Write out exactly the lines from the start of the entries through the one that contains "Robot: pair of", including both.

******************************

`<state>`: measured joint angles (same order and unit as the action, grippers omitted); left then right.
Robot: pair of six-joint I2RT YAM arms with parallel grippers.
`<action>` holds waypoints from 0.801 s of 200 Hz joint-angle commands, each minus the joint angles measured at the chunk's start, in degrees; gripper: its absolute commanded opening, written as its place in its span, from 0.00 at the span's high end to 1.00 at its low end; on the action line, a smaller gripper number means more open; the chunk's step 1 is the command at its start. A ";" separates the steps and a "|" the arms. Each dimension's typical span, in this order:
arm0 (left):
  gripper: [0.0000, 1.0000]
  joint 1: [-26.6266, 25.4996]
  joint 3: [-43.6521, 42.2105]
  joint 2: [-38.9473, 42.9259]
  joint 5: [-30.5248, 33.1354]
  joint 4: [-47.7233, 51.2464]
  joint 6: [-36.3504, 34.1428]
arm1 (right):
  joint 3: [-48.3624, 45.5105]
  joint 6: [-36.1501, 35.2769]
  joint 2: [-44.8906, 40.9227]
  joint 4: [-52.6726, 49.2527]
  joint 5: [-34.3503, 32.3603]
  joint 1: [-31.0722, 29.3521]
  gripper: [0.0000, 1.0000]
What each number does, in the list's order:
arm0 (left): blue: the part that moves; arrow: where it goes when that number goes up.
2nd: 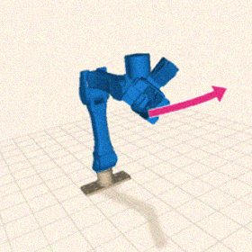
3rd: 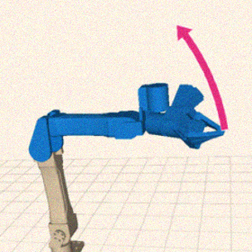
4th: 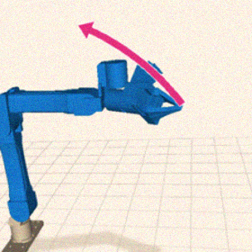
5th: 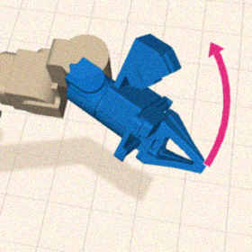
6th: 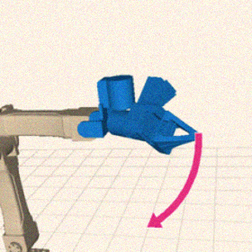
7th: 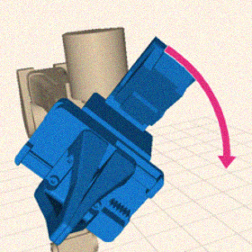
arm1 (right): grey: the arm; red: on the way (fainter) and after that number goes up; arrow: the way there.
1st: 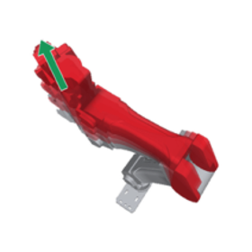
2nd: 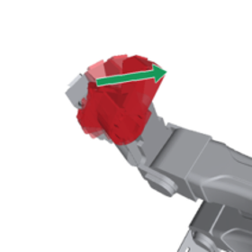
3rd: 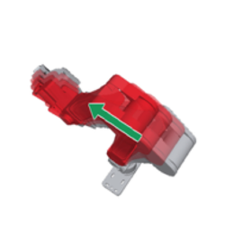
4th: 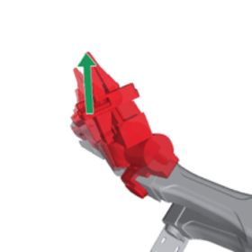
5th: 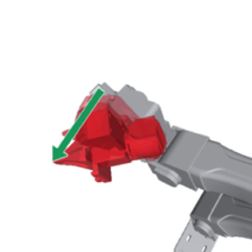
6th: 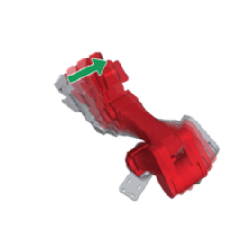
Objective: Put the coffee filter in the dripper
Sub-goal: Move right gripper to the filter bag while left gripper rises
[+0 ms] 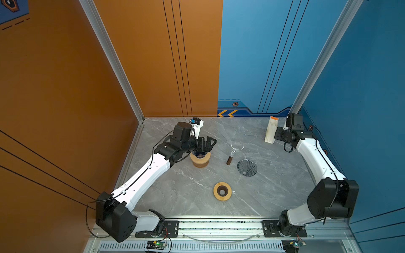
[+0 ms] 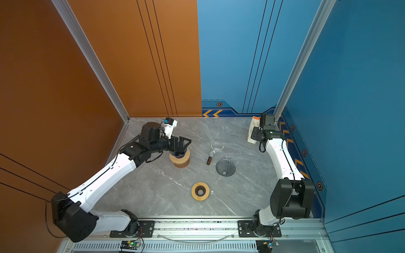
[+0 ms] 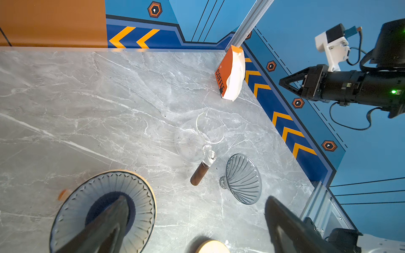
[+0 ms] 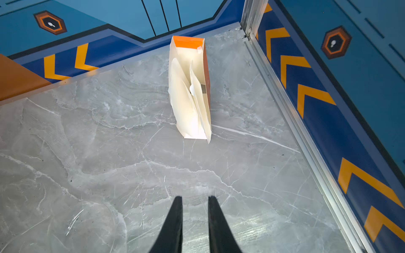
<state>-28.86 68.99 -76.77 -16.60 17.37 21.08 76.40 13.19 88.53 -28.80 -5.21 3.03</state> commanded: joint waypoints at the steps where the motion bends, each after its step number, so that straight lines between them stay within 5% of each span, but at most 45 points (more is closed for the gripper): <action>1: 0.02 -0.90 -0.78 -0.49 0.96 -1.01 0.63 | 0.89 -2.03 3.27 4.26 -0.01 0.75 0.81; 68: 0.02 -1.28 -1.49 -1.26 1.59 -1.02 1.50 | 2.99 2.91 11.83 5.27 4.02 1.46 0.85; 160: 0.02 -1.27 -0.42 -3.50 0.98 -1.01 1.54 | 7.57 0.76 18.17 6.83 5.25 1.89 0.84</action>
<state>-29.71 68.31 -79.53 -15.84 17.08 22.37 80.71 15.00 106.74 -23.51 -0.93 4.43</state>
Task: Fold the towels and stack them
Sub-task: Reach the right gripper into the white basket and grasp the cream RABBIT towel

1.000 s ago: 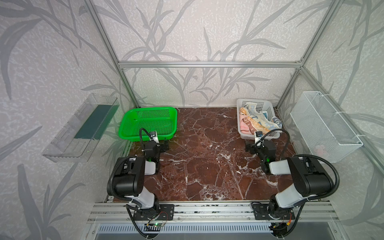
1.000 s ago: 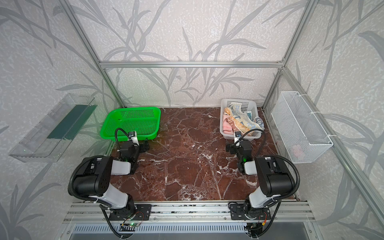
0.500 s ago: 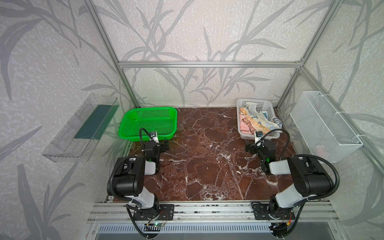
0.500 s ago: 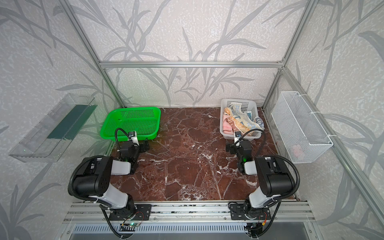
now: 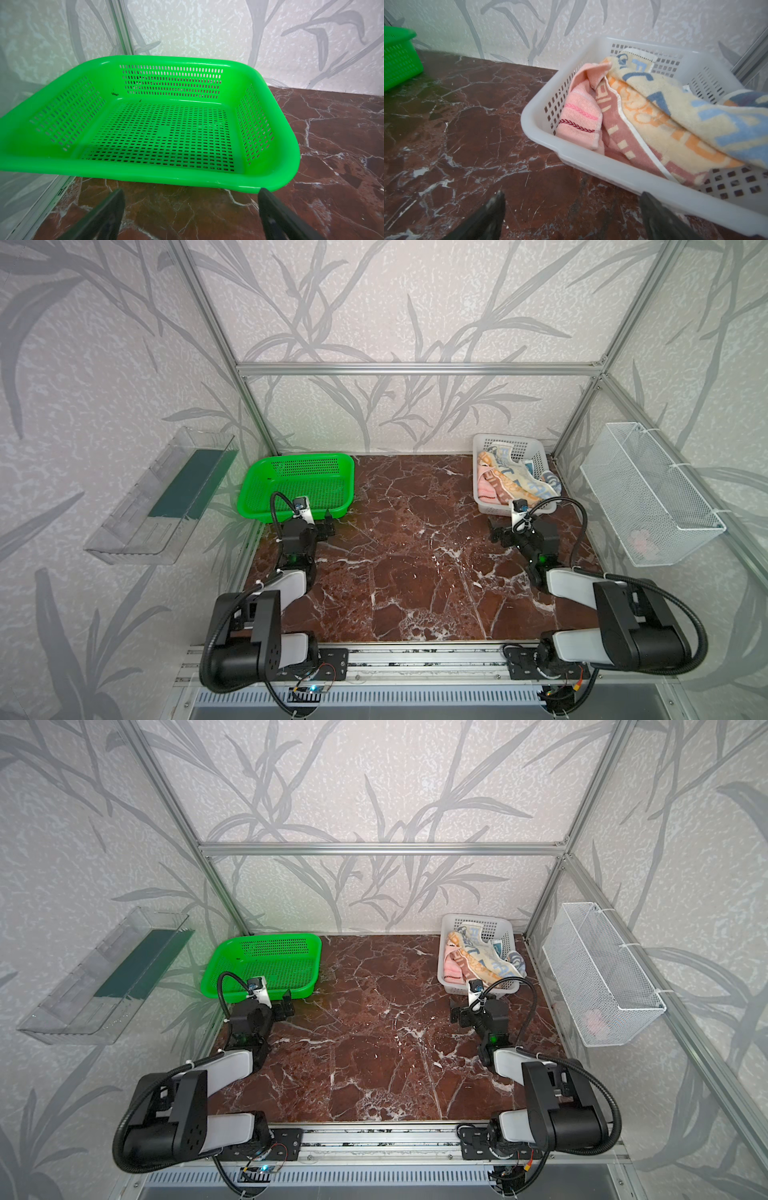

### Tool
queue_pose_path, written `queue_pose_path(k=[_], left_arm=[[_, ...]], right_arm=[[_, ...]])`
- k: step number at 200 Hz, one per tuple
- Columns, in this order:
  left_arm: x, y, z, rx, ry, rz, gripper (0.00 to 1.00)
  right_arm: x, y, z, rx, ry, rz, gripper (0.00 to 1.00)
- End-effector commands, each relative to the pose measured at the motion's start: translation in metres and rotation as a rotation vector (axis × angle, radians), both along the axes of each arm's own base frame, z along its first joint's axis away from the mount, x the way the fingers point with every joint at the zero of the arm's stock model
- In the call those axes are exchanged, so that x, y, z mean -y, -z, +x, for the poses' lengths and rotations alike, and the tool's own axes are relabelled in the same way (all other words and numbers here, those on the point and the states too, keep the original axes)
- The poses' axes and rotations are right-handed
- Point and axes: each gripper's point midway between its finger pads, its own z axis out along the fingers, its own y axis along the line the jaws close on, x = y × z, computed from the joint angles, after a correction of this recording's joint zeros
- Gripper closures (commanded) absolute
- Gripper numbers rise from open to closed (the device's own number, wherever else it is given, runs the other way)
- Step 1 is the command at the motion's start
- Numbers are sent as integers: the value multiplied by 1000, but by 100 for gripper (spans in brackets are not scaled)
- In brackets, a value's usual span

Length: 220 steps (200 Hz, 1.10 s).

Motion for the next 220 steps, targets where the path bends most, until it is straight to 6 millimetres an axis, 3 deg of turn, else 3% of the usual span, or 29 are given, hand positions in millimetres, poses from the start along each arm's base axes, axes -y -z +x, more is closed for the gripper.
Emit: queue_pose_path(k=[1, 42, 75, 106, 160, 183, 220], left_arm=[[8, 11, -13, -152, 10, -29, 1], [44, -25, -13, -66, 88, -117, 1], [95, -51, -4, -60, 229, -139, 1], [155, -53, 6, -122, 391, -140, 1], [234, -36, 17, -187, 553, -157, 1], [251, -32, 18, -187, 595, -169, 1], [260, -29, 17, -189, 621, -143, 1]], right_arm=[[-6, -11, -7, -25, -9, 34, 1], [-7, -42, -12, -91, 57, 39, 1], [21, -67, -8, -183, 256, 36, 1], [44, -82, 9, -280, 434, 18, 2], [55, -74, 66, -408, 520, -107, 5], [62, -64, 91, -449, 537, -145, 5], [84, -40, 128, -514, 572, -178, 7]])
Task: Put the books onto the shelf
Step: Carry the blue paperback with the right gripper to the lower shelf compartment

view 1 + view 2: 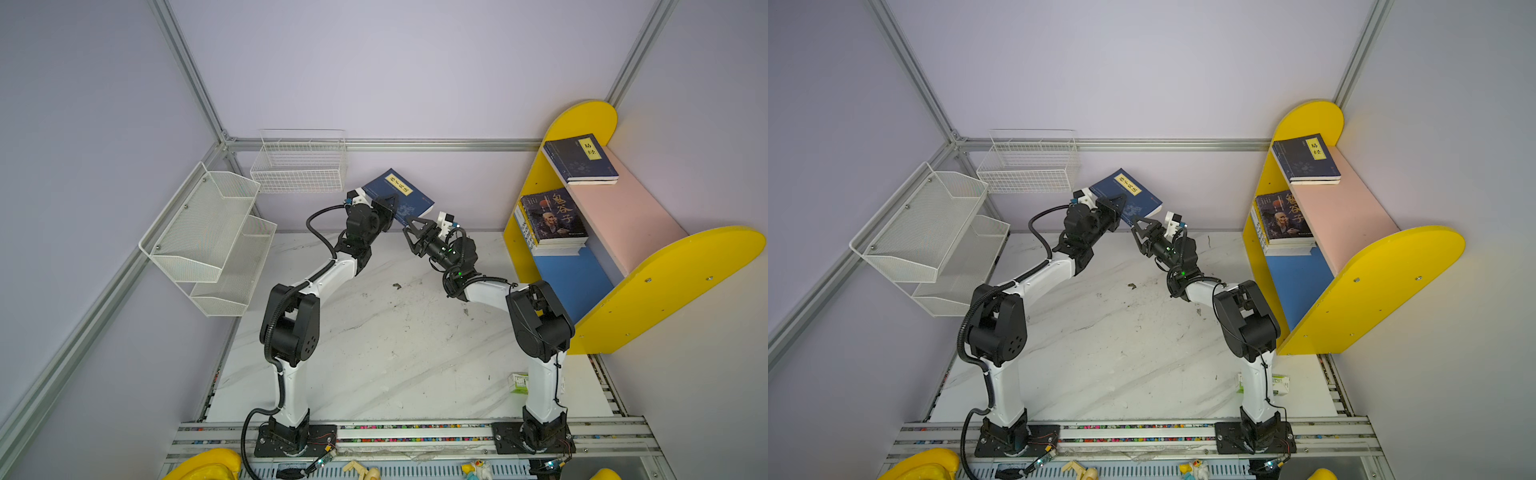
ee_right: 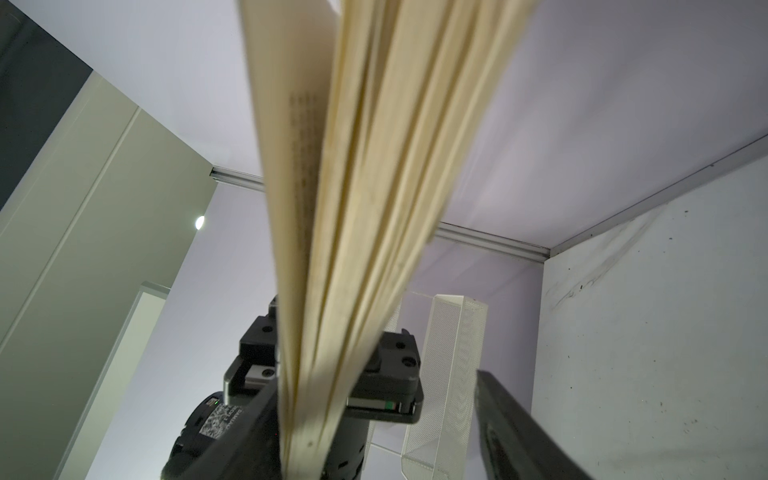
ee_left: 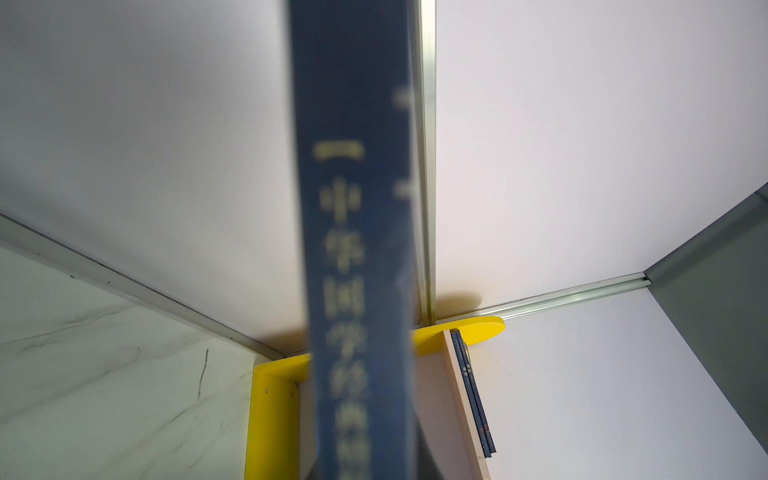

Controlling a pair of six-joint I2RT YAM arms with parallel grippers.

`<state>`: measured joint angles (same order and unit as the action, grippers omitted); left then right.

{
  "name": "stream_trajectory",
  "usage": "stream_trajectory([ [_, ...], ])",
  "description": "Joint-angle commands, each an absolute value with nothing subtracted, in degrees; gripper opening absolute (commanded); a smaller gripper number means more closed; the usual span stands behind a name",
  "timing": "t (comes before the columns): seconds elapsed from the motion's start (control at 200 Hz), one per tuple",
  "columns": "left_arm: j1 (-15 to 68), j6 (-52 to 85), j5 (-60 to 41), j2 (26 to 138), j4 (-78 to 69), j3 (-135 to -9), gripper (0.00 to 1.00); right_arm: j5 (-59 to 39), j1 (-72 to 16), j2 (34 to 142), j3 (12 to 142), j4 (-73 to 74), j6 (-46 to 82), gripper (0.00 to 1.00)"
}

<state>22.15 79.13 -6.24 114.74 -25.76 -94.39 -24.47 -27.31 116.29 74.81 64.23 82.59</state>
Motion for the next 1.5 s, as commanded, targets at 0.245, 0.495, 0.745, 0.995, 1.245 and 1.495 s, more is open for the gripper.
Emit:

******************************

- Result:
`<state>`: measured joint angles (same order and unit as the action, grippers omitted); left then right.
Robot: pair of six-joint I2RT YAM arms with parallel grippers.

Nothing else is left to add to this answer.